Targeting Circadian Rhythm Disruption in Glaucoma: PTGDS Mediates Trabecular Meshwork Fibrosis and Is Therapeutically Targeted by Aprepitant.

Purpose

Trabecular meshwork (TM) fibrosis, which causes ocular hypertension (OHT), remains a key therapeutic challenge in glaucoma. Given the emerging link between circadian rhythm disruption and glaucoma, we sought to identify novel fibrotic mediators related to circadian genes, and screen for potential inhibitors to assess their therapeutic effect.

Methods

We performed an integrated analysis of human TM transcriptome data to identify key circadian rhythm-related differentially expressed genes (CRRDEGs). We confirmed the hub gene's upregulation in an OHT mouse model. We then performed virtual screening and molecular docking to identify a potential inhibitor from existing drugs, which was subsequently tested in vitro for anti-fibrotic efficacy.

Results

PTGDS emerged as the hub gene among 15 CRRDEGs, showing significant overexpression in the TM of OHT mice. Virtual screening indicated that aprepitant as the top candidate inhibitor, showing the lowest binding affinity for PTGDS. Subsequent in vitro tests confirmed that aprepitant partially rescued human TM cell viability from TGFβ-induced fibrotic stress. It also effectively downregulated the expression of both PTGDS and established fibrosis markers.

Conclusions

PTGDS, a key circadian-related gene, is a novel mediator of TM fibrosis. Our findings demonstrate that targeting PTGDS with aprepitant can ameliorate the fibrotic phenotype in vitro. This validates PTGDS as a promising, druggable target for glaucoma therapy.

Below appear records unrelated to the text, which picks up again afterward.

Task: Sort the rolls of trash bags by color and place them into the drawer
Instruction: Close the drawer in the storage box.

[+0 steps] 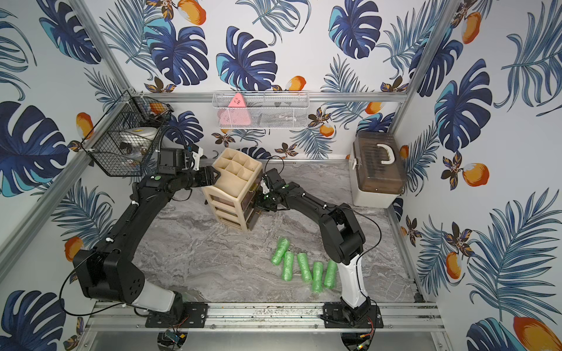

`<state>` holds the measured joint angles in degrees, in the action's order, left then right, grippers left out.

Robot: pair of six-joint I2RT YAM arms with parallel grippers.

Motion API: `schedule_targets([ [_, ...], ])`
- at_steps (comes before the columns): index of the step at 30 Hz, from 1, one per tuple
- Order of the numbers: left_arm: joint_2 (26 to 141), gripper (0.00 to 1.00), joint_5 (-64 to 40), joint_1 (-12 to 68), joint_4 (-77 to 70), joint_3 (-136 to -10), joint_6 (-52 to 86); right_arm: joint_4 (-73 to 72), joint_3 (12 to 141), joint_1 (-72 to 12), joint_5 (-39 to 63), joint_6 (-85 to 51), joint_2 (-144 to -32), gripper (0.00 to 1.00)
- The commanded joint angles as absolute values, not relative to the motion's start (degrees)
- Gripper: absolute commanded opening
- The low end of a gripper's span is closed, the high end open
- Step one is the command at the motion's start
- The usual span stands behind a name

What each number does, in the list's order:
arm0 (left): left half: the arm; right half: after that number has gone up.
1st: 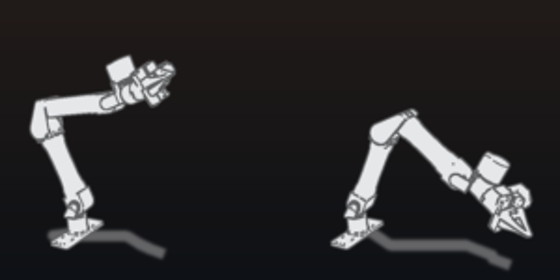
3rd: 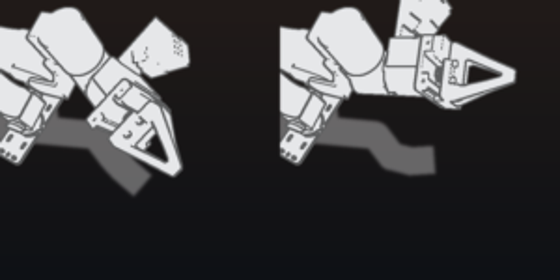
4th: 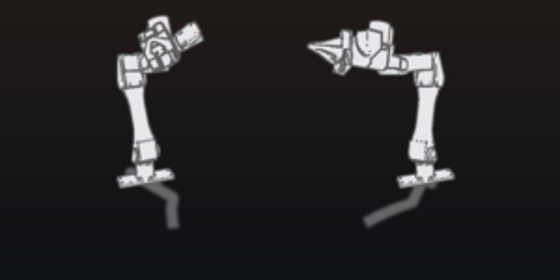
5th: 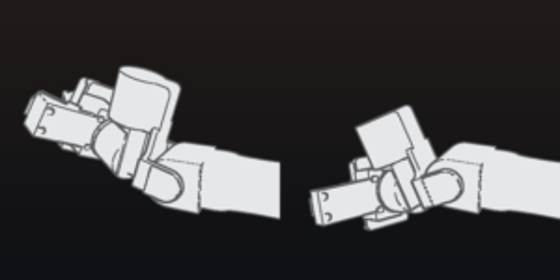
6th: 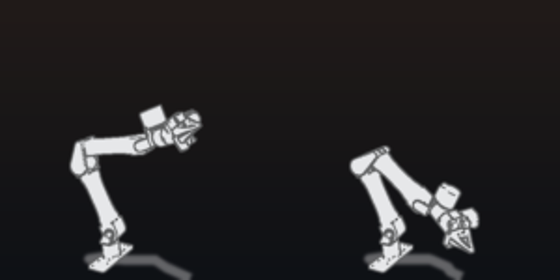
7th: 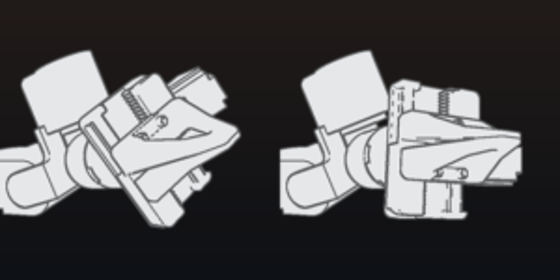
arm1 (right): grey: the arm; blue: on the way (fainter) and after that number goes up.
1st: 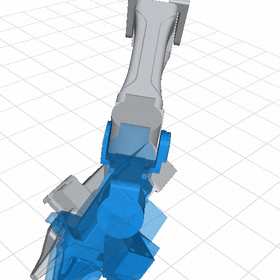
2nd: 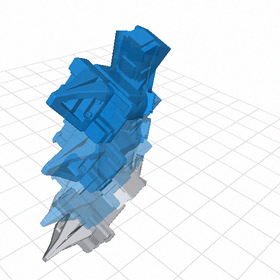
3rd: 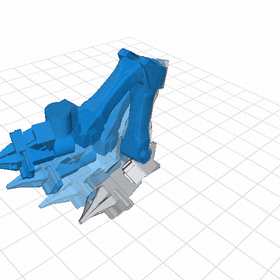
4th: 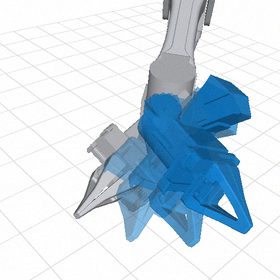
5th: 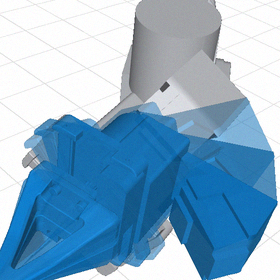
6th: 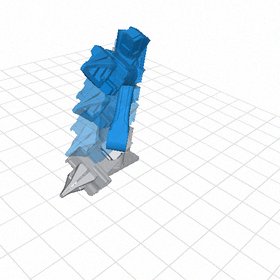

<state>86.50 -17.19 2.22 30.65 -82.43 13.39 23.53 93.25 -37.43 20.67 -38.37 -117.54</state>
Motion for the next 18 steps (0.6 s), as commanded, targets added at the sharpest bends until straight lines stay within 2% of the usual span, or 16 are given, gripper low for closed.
schedule_targets([
  [1,87.06,0.65,-18.02,2.29,36.06,-81.83,11.18,21.67,93.63,-38.12,20.88,-38.22,-117.52,0.16],
  [6,86.91,0.64,-18.45,2.29,36.3,-81.65,10.99,21.56,90.76,-37.99,19.42,-37.37,-114.59,0.18],
  [13,86.92,0.61,-18.98,2.29,36.36,-81.56,11.07,17.63,81.64,-36.57,17.7,-36.02,-106.99,0.35],
  [18,86.93,0.6,-20.13,2.41,36.54,-81.26,11.51,12.75,74.54,-33.8,20.85,-37.11,-104.68,0.36],
])
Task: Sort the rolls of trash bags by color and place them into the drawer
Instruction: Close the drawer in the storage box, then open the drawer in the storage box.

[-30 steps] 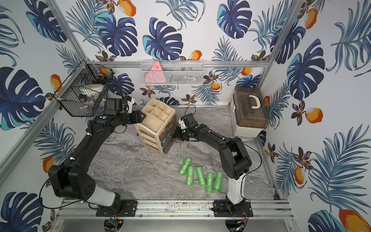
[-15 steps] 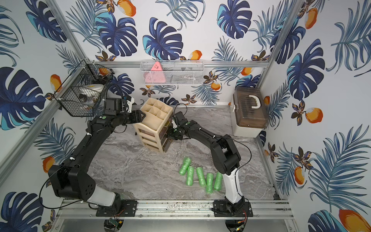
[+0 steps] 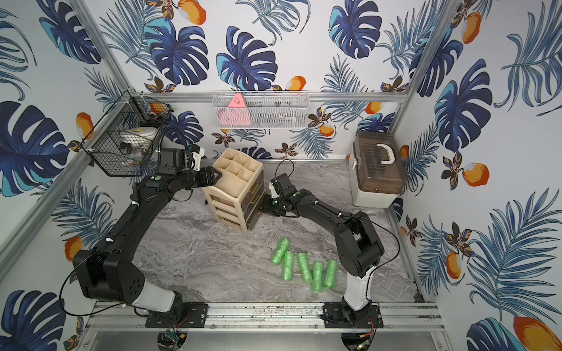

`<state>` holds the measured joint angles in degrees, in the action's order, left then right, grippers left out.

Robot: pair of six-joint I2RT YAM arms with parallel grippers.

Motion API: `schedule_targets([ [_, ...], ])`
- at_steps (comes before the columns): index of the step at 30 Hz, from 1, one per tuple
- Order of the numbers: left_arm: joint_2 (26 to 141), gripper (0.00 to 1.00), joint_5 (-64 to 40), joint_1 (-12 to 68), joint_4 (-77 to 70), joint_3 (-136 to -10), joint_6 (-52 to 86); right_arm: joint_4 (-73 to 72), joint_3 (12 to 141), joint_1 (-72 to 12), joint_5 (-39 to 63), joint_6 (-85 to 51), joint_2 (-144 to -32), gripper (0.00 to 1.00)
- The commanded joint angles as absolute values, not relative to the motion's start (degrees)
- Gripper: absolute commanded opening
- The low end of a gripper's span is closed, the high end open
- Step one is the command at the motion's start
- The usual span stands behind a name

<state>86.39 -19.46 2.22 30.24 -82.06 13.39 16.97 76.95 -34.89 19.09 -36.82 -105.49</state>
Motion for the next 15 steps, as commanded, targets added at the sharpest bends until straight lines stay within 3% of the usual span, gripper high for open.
schedule_targets([
  [1,86.73,0.6,-20.21,2.37,36.49,-81.02,11.66,10.94,73.23,-33.25,21.82,-37.48,-104.68,0.35],
  [7,85.19,0.61,-20.52,3.4,35.95,-78.9,12.65,0.62,68.4,-29.38,30.36,-43.39,-107.68,0.34],
  [15,84.55,0.61,-20.39,4.83,35.68,-77.37,13.44,-4.34,68.76,-29.27,32.43,-47.76,-111.41,0.34],
])
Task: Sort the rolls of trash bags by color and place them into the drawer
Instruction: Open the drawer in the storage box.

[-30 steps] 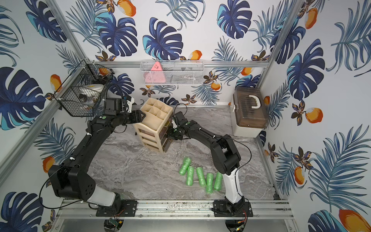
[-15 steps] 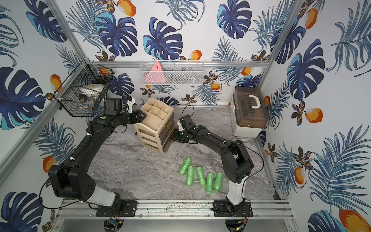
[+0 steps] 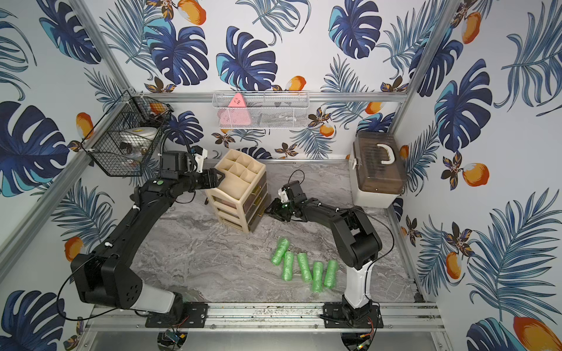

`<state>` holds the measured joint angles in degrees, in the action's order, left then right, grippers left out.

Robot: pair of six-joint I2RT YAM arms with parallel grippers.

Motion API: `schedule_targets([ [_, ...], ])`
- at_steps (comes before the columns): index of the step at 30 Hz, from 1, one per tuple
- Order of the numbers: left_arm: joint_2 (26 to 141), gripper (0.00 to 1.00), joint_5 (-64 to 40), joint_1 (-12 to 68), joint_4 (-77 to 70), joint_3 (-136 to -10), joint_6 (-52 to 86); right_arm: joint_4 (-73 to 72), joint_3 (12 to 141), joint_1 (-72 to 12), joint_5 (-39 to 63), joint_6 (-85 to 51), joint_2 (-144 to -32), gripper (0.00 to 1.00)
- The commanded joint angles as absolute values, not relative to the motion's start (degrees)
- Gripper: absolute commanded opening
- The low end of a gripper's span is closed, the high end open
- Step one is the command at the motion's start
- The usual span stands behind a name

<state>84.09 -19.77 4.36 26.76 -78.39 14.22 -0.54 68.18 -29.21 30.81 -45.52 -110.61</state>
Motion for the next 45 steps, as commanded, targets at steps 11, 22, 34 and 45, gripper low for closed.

Translational relevance: This study identifies the PTGDS-mediated fibrotic pathway as a druggable target in glaucoma. Our findings provide a preclinical rationale for evaluating the US Food and Drug Administration (FDA)-approved drug aprepitant as a repurposed therapeutic, offering a new strategy for the development of anti-fibrotic treatments.